> **DIRECTIONS**
For each line of the listing that contains "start", make a copy and return it.

> **INFORMATION PROVIDED**

• • •

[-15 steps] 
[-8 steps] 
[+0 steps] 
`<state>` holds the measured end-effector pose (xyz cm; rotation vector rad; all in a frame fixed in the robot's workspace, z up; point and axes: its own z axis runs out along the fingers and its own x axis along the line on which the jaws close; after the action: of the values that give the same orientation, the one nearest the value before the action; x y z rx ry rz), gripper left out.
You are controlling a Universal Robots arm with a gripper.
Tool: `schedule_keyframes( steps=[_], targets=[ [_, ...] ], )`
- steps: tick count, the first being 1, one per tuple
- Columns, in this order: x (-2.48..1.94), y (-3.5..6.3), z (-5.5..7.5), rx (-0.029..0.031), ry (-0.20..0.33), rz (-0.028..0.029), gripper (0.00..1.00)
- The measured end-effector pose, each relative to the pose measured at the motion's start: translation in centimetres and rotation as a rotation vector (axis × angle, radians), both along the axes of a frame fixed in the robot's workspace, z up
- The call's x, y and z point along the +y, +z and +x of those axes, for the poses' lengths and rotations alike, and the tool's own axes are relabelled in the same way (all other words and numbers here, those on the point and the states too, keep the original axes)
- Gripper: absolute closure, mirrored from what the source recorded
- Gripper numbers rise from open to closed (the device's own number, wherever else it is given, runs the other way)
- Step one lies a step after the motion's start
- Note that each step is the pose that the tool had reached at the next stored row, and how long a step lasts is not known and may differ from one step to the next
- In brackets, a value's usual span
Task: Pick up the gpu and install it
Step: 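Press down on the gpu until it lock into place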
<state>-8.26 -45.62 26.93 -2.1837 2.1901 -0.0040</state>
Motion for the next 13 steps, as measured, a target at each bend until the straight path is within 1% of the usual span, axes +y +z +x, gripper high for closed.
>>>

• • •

> **SOLUTION TO THE EXERCISE**
- The measured end-effector pose, each relative to the pose measured at the motion's start: translation in centimetres and rotation as a rotation vector (axis × angle, radians), both along the axes of a frame fixed in the robot's workspace, z up
- Step one lies a step after the motion's start

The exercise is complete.